--- What to work on ---
Work out how many lines in the data that follows contain "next". Write nothing but the number.

Stored items
--------------------------------
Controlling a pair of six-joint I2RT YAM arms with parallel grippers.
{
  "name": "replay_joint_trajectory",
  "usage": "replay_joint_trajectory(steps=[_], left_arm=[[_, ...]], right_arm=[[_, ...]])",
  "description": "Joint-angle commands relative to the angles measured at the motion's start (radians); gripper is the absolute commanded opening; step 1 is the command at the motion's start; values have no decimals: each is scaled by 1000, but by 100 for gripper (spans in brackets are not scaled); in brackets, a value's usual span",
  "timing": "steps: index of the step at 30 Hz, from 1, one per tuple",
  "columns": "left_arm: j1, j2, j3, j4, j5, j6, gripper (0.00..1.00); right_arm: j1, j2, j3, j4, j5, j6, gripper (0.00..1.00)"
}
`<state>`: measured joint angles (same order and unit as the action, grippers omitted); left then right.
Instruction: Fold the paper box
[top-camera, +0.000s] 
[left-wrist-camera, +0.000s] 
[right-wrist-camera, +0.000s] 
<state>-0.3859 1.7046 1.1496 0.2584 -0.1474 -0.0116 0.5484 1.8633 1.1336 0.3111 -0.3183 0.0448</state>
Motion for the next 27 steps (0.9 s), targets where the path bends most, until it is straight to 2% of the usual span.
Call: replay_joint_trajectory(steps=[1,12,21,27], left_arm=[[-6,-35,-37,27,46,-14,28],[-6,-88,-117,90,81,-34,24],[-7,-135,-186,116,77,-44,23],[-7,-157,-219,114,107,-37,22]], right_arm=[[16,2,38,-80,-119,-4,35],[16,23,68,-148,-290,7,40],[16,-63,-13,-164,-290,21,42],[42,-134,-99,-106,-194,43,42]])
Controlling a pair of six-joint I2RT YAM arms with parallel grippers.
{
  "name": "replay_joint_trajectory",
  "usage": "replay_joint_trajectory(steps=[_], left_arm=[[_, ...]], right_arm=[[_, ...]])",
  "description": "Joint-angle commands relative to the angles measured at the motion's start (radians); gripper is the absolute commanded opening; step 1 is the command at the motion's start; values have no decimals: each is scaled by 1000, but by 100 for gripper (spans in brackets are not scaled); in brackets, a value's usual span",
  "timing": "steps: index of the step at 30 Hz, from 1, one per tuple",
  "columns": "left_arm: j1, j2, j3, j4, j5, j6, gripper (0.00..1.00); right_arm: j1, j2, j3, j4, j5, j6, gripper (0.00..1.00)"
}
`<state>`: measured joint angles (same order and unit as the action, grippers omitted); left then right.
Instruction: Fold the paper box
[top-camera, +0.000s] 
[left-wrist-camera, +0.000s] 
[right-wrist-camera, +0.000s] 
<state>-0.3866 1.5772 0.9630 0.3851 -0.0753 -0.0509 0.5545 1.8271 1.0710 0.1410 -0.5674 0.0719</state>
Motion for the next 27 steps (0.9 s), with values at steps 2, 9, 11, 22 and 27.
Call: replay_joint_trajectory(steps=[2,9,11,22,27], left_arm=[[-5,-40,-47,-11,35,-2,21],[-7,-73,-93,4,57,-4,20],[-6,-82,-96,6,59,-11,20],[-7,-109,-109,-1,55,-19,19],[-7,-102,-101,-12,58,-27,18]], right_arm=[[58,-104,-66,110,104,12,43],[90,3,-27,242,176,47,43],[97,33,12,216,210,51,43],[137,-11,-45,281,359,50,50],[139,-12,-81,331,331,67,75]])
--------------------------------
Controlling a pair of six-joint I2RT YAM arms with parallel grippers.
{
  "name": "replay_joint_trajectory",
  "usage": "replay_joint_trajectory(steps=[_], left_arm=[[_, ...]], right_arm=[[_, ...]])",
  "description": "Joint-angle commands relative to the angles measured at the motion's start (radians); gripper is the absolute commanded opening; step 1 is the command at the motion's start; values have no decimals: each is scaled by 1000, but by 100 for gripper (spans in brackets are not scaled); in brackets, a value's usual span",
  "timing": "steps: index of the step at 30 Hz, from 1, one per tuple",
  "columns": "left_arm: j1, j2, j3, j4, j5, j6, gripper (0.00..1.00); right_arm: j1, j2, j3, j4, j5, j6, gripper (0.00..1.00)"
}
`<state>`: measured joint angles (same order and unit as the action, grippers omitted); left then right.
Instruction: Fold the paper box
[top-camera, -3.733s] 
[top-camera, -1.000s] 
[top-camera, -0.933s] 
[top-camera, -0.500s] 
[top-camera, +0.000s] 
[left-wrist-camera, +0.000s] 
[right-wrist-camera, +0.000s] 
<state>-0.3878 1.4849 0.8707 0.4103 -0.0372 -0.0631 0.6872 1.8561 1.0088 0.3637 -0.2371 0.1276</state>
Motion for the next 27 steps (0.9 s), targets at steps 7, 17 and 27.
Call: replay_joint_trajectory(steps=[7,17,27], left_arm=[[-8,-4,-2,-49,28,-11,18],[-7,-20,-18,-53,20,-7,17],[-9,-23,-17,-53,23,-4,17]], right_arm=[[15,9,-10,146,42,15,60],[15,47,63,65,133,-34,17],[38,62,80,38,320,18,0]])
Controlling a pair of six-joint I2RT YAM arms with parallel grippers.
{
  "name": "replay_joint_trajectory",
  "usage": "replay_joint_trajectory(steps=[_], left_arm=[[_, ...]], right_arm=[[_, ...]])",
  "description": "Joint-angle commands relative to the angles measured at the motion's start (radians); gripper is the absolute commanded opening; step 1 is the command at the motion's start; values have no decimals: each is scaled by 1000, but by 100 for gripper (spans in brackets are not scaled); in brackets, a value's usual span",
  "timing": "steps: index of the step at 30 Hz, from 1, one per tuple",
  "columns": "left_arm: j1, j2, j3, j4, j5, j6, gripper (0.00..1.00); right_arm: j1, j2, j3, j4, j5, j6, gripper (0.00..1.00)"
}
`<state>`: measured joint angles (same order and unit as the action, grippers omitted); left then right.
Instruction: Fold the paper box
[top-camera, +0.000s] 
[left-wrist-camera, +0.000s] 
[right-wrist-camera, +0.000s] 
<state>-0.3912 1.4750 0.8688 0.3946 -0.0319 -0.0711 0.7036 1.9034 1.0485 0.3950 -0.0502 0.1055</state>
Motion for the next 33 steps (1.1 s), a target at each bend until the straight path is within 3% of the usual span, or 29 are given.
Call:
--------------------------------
--- Solution to this task ---
4